USA 2015: Newbie's First Pentest
Penetration testing programming is an intrinsic part of any Black Hat event, but we might outdo ourselves at Black Hat USA 2015. Our pentest programming runneth so much over that it'll take several intel updates just to touch on it all. This is the first, with a focus on more beginner-oriented offerings.
We start with a known classic from SensePost (celebrating 15 years with Black Hat, by the way!), which you may remember under its previous moniker, Hacking by Numbers. Their newly updated 0x7df Basic Tools & Techniques for Hackers - Beginner Level is an introductory course designed for folks who have little hands-on hacking or security experience, but who want to get their feet wet and hands dirty. It aims to provide an ideal training ground for further hacking courses, and no doubt it will.
If you're looking to get some hands-on experience with the tools and techniques bad guys use, Abilities Inc - Metasploit Beginners Course might just be the ticket. Rob "mubix" Fuller and James "egypt" Lee will reshape fresh newbs from zeroes into heroes, using Metasploit to familiarize them with everything from getting the framework running to gaining persistence and owning a whole network. Two days of this and most folks'll be ready to take the Metasploit Mastery course, they reckon.

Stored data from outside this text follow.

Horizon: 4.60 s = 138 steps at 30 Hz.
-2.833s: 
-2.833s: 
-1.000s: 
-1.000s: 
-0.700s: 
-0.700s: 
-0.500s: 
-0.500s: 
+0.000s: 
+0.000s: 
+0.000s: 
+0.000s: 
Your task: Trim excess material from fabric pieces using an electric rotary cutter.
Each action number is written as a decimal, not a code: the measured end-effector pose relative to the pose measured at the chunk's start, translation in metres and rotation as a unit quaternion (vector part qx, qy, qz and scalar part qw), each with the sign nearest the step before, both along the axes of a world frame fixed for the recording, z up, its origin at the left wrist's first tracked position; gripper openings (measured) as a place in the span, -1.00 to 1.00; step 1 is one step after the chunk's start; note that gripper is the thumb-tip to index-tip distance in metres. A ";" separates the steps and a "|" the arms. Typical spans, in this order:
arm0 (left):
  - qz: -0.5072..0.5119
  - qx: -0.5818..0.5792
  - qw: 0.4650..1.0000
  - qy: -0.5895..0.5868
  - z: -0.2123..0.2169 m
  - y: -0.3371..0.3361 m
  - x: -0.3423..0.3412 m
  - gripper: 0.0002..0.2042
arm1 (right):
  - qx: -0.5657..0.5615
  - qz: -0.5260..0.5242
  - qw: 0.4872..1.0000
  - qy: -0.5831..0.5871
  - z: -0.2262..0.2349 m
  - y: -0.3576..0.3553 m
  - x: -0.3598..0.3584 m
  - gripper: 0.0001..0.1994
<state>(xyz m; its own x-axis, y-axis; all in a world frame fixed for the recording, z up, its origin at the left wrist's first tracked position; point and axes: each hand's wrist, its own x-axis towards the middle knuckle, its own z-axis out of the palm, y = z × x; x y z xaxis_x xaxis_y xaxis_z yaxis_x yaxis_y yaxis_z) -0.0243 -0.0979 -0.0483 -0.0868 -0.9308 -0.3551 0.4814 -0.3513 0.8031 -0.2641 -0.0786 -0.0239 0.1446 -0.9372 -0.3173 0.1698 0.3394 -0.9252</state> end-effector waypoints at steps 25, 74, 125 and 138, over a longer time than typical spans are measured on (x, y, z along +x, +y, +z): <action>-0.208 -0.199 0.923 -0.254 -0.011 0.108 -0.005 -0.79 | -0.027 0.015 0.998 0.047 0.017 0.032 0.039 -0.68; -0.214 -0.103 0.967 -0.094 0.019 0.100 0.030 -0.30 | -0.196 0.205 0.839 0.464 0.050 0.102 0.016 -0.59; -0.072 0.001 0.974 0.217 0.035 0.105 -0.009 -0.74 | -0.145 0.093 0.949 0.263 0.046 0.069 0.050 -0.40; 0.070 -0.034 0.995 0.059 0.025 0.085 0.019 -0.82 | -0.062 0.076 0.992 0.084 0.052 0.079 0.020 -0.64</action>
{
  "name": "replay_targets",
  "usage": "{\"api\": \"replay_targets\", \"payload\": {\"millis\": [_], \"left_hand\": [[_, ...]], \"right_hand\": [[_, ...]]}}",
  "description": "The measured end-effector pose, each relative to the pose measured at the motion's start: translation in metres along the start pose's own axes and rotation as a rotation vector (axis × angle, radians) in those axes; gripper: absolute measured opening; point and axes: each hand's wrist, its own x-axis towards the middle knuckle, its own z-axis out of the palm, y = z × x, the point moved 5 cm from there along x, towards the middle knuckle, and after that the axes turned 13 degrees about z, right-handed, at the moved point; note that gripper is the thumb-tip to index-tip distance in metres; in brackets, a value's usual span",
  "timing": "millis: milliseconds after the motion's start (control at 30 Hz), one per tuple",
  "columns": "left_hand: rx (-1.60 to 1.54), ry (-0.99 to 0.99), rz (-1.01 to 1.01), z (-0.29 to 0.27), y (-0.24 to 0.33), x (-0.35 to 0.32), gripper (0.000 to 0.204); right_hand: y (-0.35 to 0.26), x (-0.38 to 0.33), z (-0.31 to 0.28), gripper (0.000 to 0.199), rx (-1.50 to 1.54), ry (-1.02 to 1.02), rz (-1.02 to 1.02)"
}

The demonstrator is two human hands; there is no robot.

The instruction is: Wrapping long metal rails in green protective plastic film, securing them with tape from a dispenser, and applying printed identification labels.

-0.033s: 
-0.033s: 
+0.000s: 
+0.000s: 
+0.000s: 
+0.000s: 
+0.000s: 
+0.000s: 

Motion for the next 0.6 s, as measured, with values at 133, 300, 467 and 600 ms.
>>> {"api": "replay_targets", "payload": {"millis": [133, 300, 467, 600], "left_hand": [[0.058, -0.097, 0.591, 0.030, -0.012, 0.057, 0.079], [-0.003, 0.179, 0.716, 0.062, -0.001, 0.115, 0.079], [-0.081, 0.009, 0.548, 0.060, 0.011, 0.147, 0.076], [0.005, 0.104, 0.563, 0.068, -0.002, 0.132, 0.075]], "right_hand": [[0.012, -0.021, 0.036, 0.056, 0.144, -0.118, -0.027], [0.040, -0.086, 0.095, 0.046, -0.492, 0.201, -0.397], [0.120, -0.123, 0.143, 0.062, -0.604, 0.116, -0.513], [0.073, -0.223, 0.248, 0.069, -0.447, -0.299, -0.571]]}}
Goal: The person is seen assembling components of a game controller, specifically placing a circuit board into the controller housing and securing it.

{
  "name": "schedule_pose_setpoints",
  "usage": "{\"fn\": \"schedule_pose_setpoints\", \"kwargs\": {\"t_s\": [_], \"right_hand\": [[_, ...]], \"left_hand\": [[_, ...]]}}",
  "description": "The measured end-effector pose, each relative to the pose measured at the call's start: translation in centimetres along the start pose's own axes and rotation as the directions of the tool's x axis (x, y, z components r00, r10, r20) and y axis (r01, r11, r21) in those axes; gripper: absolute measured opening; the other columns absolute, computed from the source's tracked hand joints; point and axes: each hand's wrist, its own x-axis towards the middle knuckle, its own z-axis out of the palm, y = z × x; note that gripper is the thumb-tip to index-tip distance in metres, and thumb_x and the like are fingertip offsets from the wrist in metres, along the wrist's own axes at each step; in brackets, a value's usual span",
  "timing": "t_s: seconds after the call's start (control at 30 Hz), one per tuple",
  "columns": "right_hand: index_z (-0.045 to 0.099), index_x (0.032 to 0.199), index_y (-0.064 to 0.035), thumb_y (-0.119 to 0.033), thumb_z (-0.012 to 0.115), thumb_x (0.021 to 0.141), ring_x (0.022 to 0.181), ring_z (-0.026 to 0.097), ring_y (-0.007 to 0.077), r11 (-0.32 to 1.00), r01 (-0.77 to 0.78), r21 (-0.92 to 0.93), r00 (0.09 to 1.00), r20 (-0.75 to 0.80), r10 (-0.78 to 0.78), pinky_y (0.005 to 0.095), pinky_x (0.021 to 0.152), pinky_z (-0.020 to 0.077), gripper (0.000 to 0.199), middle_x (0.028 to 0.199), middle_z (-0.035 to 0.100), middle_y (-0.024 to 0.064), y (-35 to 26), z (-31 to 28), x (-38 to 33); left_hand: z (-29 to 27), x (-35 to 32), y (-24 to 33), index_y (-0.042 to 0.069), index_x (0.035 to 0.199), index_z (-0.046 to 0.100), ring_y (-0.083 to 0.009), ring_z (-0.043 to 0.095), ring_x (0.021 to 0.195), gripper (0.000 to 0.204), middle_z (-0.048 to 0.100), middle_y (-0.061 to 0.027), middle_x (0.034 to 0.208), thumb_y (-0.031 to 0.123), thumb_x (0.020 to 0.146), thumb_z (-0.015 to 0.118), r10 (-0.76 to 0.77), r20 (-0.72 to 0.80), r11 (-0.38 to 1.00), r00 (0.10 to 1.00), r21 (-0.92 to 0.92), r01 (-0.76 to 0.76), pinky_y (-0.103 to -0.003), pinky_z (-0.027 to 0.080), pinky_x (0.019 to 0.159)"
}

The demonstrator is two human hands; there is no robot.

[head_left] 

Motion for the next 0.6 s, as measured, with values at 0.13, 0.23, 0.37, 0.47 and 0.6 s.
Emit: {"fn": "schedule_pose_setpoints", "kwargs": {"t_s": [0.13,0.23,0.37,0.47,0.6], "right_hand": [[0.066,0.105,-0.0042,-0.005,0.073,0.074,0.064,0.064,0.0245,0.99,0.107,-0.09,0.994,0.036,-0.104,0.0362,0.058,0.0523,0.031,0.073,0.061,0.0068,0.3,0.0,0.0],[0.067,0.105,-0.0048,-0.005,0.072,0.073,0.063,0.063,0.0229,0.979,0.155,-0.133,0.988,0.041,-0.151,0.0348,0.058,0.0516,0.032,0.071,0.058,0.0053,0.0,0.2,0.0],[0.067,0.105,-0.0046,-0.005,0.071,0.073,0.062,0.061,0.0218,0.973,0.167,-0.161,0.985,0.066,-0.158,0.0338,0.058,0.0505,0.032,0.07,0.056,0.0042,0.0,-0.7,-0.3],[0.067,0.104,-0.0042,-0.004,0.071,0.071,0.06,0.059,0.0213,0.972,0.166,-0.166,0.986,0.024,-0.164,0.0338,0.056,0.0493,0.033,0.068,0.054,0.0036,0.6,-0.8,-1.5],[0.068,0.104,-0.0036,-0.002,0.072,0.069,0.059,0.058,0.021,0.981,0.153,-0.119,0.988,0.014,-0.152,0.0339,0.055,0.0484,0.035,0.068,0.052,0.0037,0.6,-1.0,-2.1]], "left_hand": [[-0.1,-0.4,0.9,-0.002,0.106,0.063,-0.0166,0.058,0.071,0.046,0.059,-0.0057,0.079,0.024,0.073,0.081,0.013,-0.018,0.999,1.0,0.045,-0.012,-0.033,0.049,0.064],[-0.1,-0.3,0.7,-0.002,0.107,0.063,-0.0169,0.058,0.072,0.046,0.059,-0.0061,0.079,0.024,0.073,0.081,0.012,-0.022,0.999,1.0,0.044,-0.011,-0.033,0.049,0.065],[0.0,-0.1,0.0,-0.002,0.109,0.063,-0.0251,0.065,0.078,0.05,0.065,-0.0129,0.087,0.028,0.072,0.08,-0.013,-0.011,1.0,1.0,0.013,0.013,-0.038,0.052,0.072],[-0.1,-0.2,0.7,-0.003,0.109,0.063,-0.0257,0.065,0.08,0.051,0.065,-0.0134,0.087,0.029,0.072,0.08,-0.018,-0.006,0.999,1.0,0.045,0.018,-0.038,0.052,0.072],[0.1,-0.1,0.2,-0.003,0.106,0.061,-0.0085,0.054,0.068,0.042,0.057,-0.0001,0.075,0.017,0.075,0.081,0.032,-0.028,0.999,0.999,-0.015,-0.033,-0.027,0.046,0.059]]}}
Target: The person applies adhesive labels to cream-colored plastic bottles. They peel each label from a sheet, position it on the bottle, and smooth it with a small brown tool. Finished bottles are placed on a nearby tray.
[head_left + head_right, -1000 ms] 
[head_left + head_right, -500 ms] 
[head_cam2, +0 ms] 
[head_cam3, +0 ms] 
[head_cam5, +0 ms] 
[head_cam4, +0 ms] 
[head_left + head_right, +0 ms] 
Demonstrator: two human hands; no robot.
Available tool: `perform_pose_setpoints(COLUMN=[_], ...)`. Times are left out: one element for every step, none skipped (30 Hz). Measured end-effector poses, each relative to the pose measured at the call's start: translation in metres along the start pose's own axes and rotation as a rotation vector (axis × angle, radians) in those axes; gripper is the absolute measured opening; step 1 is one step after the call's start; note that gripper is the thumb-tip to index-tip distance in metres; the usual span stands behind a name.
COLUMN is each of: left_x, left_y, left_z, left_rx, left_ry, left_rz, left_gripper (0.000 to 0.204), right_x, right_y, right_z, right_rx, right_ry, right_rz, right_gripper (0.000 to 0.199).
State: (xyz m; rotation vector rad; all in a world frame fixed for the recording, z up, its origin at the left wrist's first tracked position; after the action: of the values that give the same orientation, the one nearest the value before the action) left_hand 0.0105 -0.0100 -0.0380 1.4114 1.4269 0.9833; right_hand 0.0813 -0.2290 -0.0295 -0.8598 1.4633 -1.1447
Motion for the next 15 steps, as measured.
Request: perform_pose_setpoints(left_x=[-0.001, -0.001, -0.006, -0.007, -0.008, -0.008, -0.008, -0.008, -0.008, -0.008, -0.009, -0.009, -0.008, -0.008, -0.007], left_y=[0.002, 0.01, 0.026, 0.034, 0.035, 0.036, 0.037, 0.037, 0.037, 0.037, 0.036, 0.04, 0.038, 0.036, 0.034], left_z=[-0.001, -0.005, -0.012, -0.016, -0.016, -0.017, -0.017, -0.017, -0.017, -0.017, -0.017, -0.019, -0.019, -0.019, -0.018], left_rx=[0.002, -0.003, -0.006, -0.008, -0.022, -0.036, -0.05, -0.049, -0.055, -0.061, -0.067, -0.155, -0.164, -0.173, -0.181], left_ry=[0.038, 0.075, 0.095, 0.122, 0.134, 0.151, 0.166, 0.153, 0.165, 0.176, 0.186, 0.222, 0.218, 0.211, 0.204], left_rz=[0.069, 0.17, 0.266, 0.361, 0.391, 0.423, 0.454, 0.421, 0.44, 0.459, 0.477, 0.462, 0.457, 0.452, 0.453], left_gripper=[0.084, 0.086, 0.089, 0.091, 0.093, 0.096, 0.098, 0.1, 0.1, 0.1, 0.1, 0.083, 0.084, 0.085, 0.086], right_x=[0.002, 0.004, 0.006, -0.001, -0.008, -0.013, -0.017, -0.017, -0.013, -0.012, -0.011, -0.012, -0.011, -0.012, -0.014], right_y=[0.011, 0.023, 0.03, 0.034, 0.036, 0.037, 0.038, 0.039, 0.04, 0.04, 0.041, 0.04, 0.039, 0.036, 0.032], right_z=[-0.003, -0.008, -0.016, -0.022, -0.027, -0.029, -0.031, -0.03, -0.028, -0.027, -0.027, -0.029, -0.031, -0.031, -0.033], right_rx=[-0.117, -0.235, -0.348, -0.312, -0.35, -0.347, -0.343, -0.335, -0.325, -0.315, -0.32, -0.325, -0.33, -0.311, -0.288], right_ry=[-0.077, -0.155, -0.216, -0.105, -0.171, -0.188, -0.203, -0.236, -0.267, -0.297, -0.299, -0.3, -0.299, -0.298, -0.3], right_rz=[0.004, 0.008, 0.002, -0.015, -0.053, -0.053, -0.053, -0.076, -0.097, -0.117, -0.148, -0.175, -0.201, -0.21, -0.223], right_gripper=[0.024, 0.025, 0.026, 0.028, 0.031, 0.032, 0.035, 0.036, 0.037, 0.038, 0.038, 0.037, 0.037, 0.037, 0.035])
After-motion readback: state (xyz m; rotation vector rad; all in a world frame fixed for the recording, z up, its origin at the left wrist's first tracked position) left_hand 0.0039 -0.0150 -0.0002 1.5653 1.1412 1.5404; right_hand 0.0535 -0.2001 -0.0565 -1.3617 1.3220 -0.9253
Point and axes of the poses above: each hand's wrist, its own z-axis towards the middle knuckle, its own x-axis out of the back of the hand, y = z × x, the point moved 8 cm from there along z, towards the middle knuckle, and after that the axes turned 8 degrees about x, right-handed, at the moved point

Finally, close the laptops and set down the tablets to consider an oft-overlooked component of data and system security: physical security. The most hardened servers and network won't make the slightest difference if someone can get to a keyboard or, worse yet, take the hardware for a walk. The CORE Group's Physical Penetration Testing will teach how to best protect buildings and grounds from unauthorized access, as well as how to compromise most existing physical security in order to gain illicit access. Look, you know a Training's gonna be fun when it asserts "No prior knowledge of lockpicking is necessary."
As ever, Black Hat USA 2015 will occur at the lovely Mandalay Bay resort in Las Vegas. It goes down August 1-6, so there's plenty of time to lock in those sweet early-bird discounts.